Special Issue Information

Dear Colleagues,

This publication is a continuation of our previous Special Issue on the same topic, entitled “Advances in Mobile Robot Perceptions, Planning, Control and Learning”.

With the increasing demand for mobile robots, such as lunar rovers, unmanned driving vehicles, rescue robots, and delivery robots, in the fields of aerospace, terrain, surface, and underwater, there is a growing interest in the development of new technologies that can be used to advance state-of-the-art mobile robots. A reliable mobile manipulation consists of at least three core parts: the perception of the environment, motion planning, and control. When detecting the environment through sensing (LiDAR, radar, camera, GPS, IMU, etc.), it is important to design a planner through various theoretical approaches (machine learning, reinforcement learning, convex/nonconvex optimization, evolutionary computation, potential field methods, etc.) to find the optimal trajectory of a mobile robot while avoiding static and/or dynamic obstacles. Additionally, it is necessary to design a robust controller (sliding mode control, model predictive control, adaptive neural network control, etc.) for the robot in perturbed environments, such as complex terrains and external contact forces.

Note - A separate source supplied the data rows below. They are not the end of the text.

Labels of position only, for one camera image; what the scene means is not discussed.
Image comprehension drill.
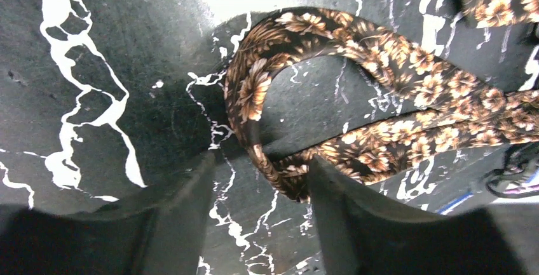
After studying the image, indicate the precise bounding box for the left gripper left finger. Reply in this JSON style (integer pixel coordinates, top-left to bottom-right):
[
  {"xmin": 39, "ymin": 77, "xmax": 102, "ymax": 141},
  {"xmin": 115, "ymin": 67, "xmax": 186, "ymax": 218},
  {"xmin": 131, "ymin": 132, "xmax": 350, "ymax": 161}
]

It is expected that mobile robots can tackle the designed tasks (grasping, autonomous driving, etc.) under diverse and unstructured environmental conditions, but this brings challenges for sensing, planning, and control. For this reason, the perception, implementation, modeling, control, and learning of mobile robots have become urgent issues. We welcome original research contributions and state-of-the-art reviews of both theoretical and experimental studies which promote further research activities in this area.

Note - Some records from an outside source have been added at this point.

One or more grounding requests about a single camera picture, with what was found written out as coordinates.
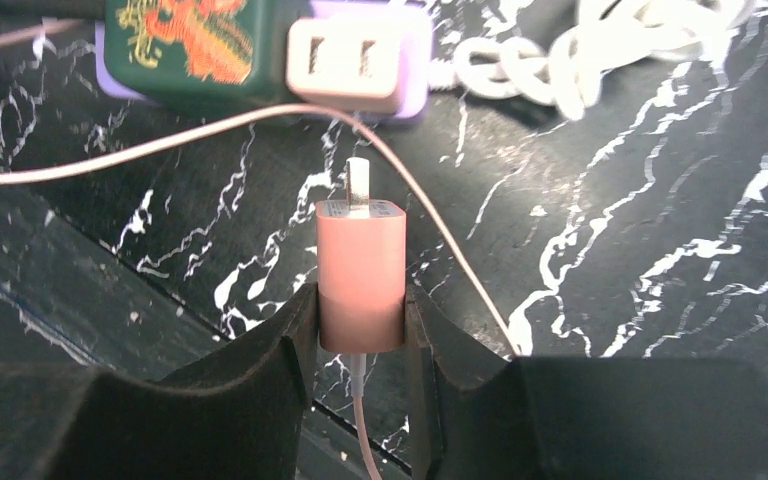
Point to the pink charger with cable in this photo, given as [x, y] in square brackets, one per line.
[361, 259]

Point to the green power adapter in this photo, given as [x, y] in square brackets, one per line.
[210, 59]

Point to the purple power strip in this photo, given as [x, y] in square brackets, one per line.
[414, 24]

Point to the small pink adapter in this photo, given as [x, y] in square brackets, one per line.
[346, 63]

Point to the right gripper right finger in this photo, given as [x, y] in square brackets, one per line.
[474, 415]

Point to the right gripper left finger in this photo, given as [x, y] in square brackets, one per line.
[234, 414]

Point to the white plug with cord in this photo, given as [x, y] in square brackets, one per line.
[607, 35]

The main topics of this Special Issue include, but are not limited to, the following:

  • Mobile robot intelligent perception and control;
  • Visual or haptic control with sensor feedback;
  • Human–robot interaction or teleoperation control;
  • Motion planning and navigation indoors or outdoors;
  • Machine learning for object detection, recognition, and tracking;
  • Reinforcement/imitation/transfer learning for mobile robots;
  • Multimodal learning for mobile robots;
  • Advanced modeling and sensors for mobile manipulation;
  • Applications of mobile manipulation.

Dr. Yingbai Hu
Dr. Chao Zeng
Dr. Shu Li
Prof. Dr. Alois Christian Knoll
Guest Editors

Manuscript Submission Information

Manuscripts should be submitted online at www.mdpi.com by registering and logging in to this website. Once you are registered, click here to go to the submission form. Manuscripts can be submitted until the deadline. All submissions that pass pre-check are peer-reviewed. Accepted papers will be published continuously in the journal (as soon as accepted) and will be listed together on the special issue website. Research articles, review articles as well as short communications are invited. For planned papers, a title and short abstract (about 100 words) can be sent to the Editorial Office for announcement on this website.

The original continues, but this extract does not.